And we have discussed before the clear error in Sprague's claim that money was passed to Bremer "by a group associated with Segretti and Cassini". As tou know, the statement Sprague made was a group "associated with Segretti, Cassini anf Gratz" (that is, me). But Sprague never identifies the group. I met Segretti but once and then went to rather great lengths to stop his dirty tricks; I'd never even heard of Cassini until I read Sprague's book. The only "group" with which both Segretti and I were jointly associated was the Committee to Re-Elect the President, and, possibly, the Young Republicans. Surely Sprague had no evidence that CREEP or the Young Republicans were giving Bremer money.

I should add that I have recently read more about Sprague's work in assassination research and from what I have read the man does indeed deserve credit for that work. But I find his book to be riddled with baseless charges and his strange claim about an unidentified group funding Bremer just exemplifies the errors in his book. There seems to be no reason he would not identify the "group" to which he refers (and, of course there is also the issue why if there was anything to that charge he did not report it to law enforcement).
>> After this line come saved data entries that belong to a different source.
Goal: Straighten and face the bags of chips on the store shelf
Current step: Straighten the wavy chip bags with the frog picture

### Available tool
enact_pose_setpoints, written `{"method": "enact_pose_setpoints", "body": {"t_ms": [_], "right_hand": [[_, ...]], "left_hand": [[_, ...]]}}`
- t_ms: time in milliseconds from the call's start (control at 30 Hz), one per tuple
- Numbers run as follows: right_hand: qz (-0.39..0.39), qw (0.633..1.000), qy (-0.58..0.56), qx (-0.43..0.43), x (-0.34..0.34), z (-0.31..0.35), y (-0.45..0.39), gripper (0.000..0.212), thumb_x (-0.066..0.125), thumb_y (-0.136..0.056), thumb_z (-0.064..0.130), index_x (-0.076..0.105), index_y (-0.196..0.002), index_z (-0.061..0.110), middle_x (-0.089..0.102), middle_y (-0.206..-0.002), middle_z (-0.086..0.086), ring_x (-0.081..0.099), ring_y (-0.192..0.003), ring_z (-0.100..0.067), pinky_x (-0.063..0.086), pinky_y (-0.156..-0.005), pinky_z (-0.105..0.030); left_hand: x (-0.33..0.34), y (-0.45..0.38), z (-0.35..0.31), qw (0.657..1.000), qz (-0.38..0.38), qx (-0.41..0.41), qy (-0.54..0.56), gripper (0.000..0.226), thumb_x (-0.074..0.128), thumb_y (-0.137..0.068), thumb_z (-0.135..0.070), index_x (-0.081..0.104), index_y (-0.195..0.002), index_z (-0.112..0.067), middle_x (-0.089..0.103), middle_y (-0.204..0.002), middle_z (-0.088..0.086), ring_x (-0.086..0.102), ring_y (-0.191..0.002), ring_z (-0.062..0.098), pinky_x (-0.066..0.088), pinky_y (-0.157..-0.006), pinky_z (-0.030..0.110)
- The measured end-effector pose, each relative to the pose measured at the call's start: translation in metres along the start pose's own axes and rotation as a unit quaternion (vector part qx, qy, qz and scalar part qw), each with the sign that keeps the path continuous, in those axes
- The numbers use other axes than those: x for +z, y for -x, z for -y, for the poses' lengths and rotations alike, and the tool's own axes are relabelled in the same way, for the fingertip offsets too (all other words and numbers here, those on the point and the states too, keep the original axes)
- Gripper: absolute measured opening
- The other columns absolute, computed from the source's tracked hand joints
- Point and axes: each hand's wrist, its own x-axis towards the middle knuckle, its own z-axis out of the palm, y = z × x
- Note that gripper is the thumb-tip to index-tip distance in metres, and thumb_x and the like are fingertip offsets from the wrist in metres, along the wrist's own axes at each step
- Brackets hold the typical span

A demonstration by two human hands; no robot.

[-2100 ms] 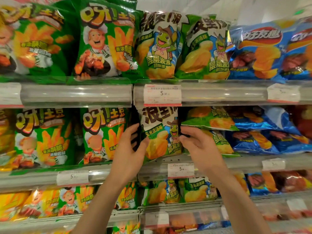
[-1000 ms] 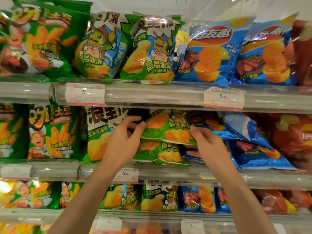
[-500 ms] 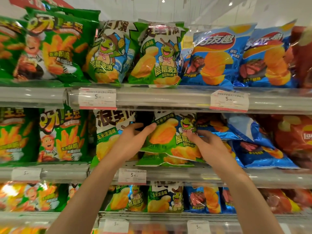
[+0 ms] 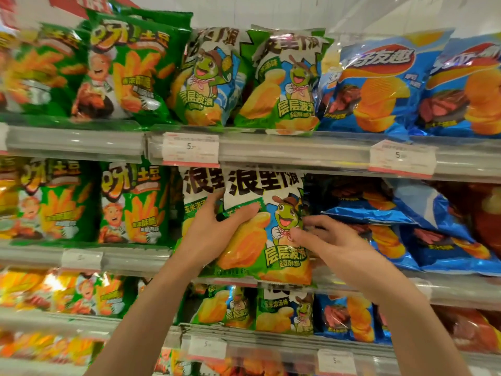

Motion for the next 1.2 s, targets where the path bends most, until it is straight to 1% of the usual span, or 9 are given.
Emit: {"method": "enact_pose_setpoints", "body": {"t_ms": [100, 200, 333, 467, 700, 867, 1000, 1100, 1200], "right_hand": [[-0.093, 0.993, 0.069, -0.001, 0.008, 0.009, -0.016, 0.058, 0.059, -0.078, 0.073, 0.062, -0.119, 0.033, 0.074, -0.100, 0.016, 0.071, -0.089, -0.005, 0.055, -0.078, -0.029], [-0.189, 0.947, 0.261, -0.006, 0.020, 0.009, -0.043, 0.060, 0.049, -0.092, 0.064, 0.057, -0.127, 0.016, 0.067, -0.117, -0.007, 0.062, -0.106, -0.028, 0.050, -0.086, -0.038], [-0.133, 0.915, 0.372, 0.079, 0.043, 0.008, -0.071, 0.094, 0.033, -0.089, 0.077, 0.025, -0.151, 0.007, 0.038, -0.150, -0.024, 0.045, -0.131, -0.043, 0.040, -0.102, -0.049], [-0.116, 0.922, 0.355, 0.103, 0.051, 0.006, -0.081, 0.104, 0.040, -0.085, 0.079, 0.008, -0.156, 0.009, 0.018, -0.161, -0.021, 0.033, -0.140, -0.045, 0.034, -0.111, -0.053], [-0.164, 0.944, 0.280, 0.058, 0.047, 0.004, -0.077, 0.083, 0.064, -0.086, 0.053, 0.029, -0.148, 0.010, 0.041, -0.146, -0.017, 0.045, -0.130, -0.042, 0.040, -0.106, -0.051], [-0.219, 0.959, 0.173, -0.052, 0.056, -0.006, -0.086, 0.080, 0.065, -0.089, 0.039, 0.023, -0.152, 0.014, 0.041, -0.145, -0.014, 0.047, -0.129, -0.037, 0.040, -0.107, -0.052], [-0.271, 0.927, 0.216, -0.143, 0.063, -0.015, -0.107, 0.085, 0.062, -0.093, 0.035, 0.011, -0.157, 0.009, 0.027, -0.157, -0.017, 0.027, -0.145, -0.036, 0.020, -0.119, -0.056], [-0.214, 0.928, 0.290, -0.097, 0.060, -0.026, -0.125, 0.095, 0.058, -0.095, 0.044, -0.004, -0.158, 0.011, 0.003, -0.167, -0.011, 0.002, -0.153, -0.030, 0.002, -0.122, -0.056], [-0.192, 0.945, 0.266, -0.010, 0.053, -0.036, -0.131, 0.100, 0.055, -0.092, 0.057, -0.008, -0.158, 0.016, -0.004, -0.167, -0.009, -0.001, -0.153, -0.030, 0.005, -0.122, -0.056]], "left_hand": [[-0.020, 0.009, 0.010, 0.999, -0.039, 0.019, 0.017, 0.098, 0.079, -0.052, -0.079, 0.048, -0.138, -0.043, 0.061, -0.106, -0.035, 0.065, -0.091, -0.010, 0.052, -0.067, 0.014], [-0.037, 0.017, 0.017, 0.995, -0.085, 0.042, 0.015, 0.089, 0.078, -0.053, -0.075, 0.048, -0.131, -0.046, 0.061, -0.096, -0.040, 0.059, -0.084, -0.024, 0.047, -0.055, 0.003], [-0.055, 0.020, 0.023, 0.994, -0.102, 0.043, 0.006, 0.096, 0.079, -0.052, -0.078, 0.046, -0.136, -0.046, 0.060, -0.113, -0.031, 0.063, -0.093, -0.012, 0.050, -0.068, 0.014], [-0.061, 0.019, 0.029, 0.995, -0.086, 0.052, -0.003, 0.088, 0.080, -0.062, -0.066, 0.045, -0.139, -0.043, 0.062, -0.117, -0.024, 0.063, -0.098, -0.008, 0.051, -0.073, 0.018], [-0.065, 0.019, 0.033, 0.994, -0.093, 0.057, -0.016, 0.090, 0.076, -0.059, -0.069, 0.044, -0.139, -0.044, 0.056, -0.114, -0.029, 0.056, -0.099, -0.011, 0.044, -0.071, 0.016], [-0.071, 0.018, 0.038, 0.993, -0.096, 0.065, -0.022, 0.087, 0.078, -0.060, -0.073, 0.043, -0.136, -0.050, 0.055, -0.117, -0.031, 0.057, -0.103, -0.014, 0.045, -0.074, 0.016], [-0.072, 0.017, 0.037, 0.993, -0.099, 0.065, -0.023, 0.079, 0.078, -0.058, -0.076, 0.041, -0.126, -0.060, 0.054, -0.117, -0.033, 0.054, -0.107, -0.010, 0.045, -0.075, 0.018], [-0.070, 0.014, 0.040, 0.992, -0.102, 0.074, -0.028, 0.080, 0.078, -0.063, -0.069, 0.043, -0.132, -0.052, 0.053, -0.117, -0.034, 0.053, -0.108, -0.013, 0.045, -0.076, 0.018], [-0.068, 0.012, 0.042, 0.991, -0.102, 0.079, -0.035, 0.084, 0.080, -0.066, -0.068, 0.044, -0.138, -0.044, 0.054, -0.117, -0.034, 0.052, -0.107, -0.018, 0.045, -0.078, 0.019]]}}
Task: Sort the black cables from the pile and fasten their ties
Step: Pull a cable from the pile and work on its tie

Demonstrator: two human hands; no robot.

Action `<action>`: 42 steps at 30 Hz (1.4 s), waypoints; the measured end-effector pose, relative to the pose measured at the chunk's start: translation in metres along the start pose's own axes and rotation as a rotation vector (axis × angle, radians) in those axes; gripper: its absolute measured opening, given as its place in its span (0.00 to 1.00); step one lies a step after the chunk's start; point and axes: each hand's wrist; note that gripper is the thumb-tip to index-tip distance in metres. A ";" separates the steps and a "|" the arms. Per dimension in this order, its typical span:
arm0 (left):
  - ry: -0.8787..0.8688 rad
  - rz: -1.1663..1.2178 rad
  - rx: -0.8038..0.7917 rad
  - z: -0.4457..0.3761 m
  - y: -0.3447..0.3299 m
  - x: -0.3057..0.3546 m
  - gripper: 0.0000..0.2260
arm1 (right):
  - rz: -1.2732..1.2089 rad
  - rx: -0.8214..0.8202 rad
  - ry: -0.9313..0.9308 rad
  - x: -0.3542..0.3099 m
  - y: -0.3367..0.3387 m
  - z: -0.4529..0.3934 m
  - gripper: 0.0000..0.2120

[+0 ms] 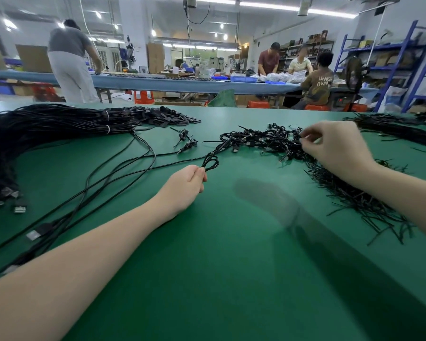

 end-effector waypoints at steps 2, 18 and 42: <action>-0.005 -0.009 -0.002 0.002 0.000 0.001 0.13 | 0.161 -0.109 -0.059 -0.002 -0.011 -0.002 0.06; 0.005 -0.024 -0.006 -0.001 -0.001 0.001 0.13 | 0.374 -0.205 -0.550 0.067 0.031 -0.018 0.08; -0.071 -0.237 -0.024 0.003 0.002 0.008 0.12 | -0.380 -0.287 0.233 -0.114 -0.080 0.012 0.02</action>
Point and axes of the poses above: each hand's wrist, its own z-axis away from the middle knuckle, its own y-axis out of the back of the hand, x = y × z, and after that the axes turned 9 degrees about -z, right-handed
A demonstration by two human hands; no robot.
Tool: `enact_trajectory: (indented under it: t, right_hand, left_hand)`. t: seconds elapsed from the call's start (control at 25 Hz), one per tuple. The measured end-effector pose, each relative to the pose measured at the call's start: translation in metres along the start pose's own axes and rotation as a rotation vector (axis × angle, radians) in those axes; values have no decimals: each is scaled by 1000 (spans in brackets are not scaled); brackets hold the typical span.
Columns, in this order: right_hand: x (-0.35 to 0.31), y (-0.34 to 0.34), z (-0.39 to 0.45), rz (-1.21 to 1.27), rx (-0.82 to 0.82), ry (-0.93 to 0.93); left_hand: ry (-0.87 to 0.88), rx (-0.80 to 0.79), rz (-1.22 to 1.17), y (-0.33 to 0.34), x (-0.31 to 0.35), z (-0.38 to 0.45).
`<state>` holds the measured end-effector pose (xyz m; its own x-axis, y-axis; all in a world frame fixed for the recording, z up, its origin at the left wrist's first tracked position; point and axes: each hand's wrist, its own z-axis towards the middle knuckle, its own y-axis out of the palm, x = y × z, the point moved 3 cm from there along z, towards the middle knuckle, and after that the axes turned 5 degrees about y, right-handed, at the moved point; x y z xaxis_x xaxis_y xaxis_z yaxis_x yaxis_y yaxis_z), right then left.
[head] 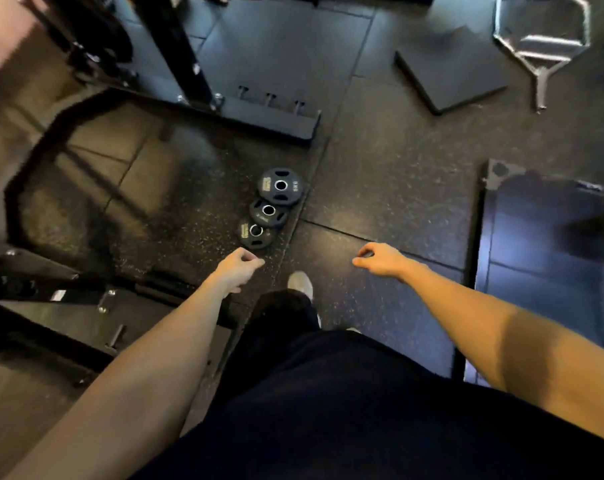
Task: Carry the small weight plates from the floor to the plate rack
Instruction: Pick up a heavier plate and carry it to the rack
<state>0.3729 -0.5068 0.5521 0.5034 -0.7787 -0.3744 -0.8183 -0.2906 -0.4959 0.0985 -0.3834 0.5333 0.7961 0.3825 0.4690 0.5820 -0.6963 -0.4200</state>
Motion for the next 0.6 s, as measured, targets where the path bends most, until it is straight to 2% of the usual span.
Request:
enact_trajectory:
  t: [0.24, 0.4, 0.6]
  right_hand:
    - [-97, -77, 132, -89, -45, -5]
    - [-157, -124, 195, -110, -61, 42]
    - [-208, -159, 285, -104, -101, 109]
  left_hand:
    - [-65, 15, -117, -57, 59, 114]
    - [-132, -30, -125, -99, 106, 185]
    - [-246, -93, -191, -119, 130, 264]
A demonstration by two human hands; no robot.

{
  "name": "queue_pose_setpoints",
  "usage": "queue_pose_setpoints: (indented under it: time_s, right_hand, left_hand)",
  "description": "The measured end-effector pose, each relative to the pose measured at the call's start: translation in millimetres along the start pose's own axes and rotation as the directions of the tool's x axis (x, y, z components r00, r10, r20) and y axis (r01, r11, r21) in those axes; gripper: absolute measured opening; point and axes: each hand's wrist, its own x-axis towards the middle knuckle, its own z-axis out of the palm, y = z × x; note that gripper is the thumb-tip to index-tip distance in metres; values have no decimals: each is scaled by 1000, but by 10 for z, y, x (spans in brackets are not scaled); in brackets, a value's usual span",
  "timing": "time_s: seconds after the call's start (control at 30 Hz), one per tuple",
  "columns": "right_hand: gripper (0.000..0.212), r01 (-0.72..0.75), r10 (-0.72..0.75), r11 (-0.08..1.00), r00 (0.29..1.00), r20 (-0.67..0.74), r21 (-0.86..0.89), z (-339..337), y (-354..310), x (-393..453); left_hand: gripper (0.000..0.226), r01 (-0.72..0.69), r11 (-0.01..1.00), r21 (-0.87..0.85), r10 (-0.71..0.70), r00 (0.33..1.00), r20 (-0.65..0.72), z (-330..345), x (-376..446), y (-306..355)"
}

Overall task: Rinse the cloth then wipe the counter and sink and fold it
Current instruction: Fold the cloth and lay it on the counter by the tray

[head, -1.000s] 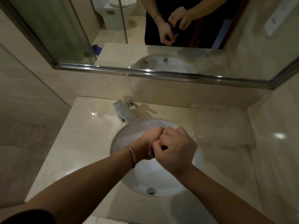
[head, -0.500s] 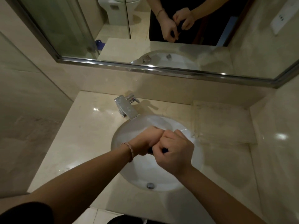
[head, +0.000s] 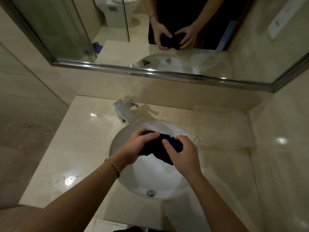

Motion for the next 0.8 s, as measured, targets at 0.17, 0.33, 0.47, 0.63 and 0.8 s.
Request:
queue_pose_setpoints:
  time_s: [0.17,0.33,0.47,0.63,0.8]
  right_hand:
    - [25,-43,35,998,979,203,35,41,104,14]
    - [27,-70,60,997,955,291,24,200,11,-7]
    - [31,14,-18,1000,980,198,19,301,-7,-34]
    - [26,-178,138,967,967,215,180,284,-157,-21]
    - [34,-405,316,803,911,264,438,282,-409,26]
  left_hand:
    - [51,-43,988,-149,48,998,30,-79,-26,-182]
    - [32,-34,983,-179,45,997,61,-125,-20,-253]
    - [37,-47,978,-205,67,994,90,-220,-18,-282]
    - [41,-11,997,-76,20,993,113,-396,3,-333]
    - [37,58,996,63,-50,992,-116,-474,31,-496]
Again, I think the Nixon remark you quote is clearly exculpatory rather than inculpatory, but he surely was (rightly) worried about the political damage to him if Bremer was a Nixon supporter. He might even have worried that a "rogue Nixon supporter" had arranged the shooting. But he clearly had no prior knowledge of it.

Did Nixon want false evidence planted that Bremer was a left-winger? Clearly, yes. Was planting that evidence a crime if it did not increase the evidence of Bremer's guilt or falsely point to another person? Probably it would have been a crime. And if the evidence might have tended to exonerate Bremer by indicating his insanity, it may have even rendered anyone involved an accessory after the fact to attempted murder, a rather serious crime indeed.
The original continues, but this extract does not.